• WHAT THE EXERCISE ASKS:
When you reach the line containing "the white window", repeat it and every line after it exactly, stopping only at the end of the listing.

• WORKING DATA:
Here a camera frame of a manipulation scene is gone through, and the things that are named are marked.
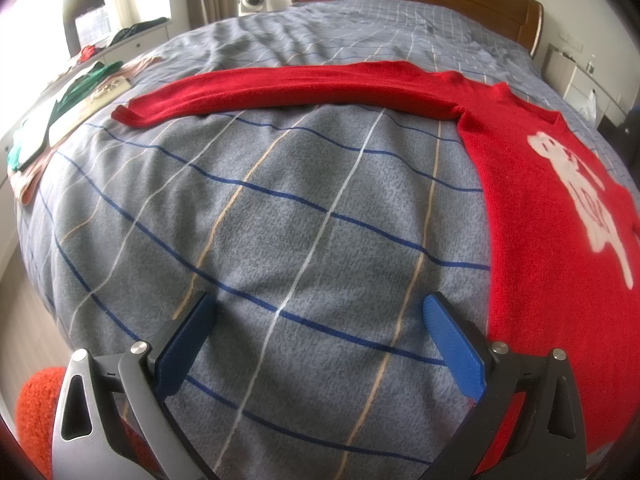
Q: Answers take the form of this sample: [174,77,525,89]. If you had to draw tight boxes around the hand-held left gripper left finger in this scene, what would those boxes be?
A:
[50,290,218,480]

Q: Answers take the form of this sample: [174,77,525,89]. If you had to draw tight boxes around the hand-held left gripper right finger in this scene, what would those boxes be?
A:
[417,291,588,480]

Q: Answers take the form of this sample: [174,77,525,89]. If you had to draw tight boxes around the red knit sweater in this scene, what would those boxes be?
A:
[111,60,640,480]

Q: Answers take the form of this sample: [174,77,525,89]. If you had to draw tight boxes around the pile of clothes on bed edge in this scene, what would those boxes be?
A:
[7,55,162,207]

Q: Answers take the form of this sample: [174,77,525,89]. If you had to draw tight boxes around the dark clothes pile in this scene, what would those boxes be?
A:
[107,16,168,46]

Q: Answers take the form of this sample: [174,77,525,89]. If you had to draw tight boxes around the person's orange fleece clothing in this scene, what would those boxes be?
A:
[15,367,151,480]

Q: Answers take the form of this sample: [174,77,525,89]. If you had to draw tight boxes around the grey plaid duvet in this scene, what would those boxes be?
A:
[10,0,636,480]

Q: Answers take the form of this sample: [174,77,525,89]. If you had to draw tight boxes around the beige buttoned garment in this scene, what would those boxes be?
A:
[49,74,132,147]

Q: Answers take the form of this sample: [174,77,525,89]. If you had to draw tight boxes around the white garment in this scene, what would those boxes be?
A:
[12,99,60,163]

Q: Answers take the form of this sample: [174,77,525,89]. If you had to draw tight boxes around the white plastic bag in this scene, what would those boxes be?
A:
[577,89,598,121]

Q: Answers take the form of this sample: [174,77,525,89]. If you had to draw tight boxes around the green garment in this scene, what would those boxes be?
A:
[52,60,124,116]

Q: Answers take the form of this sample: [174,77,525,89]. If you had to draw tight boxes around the white dresser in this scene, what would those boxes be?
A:
[540,42,626,116]

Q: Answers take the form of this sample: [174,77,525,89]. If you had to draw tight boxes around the white window bench cabinet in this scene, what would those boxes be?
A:
[0,20,171,151]

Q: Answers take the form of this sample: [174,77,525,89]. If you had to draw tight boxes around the window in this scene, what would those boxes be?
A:
[0,0,111,76]

• TASK SOLUTION:
Q: Answers take the form of this sample: [174,77,525,89]. If you had to draw tight boxes around the white window bench cabinet in this scene, what would those boxes be?
A:
[0,20,171,151]

Q: Answers take the form of this sample: [174,77,525,89]. If you had to draw tight boxes around the window in this scene, what would those boxes be?
A:
[0,0,111,76]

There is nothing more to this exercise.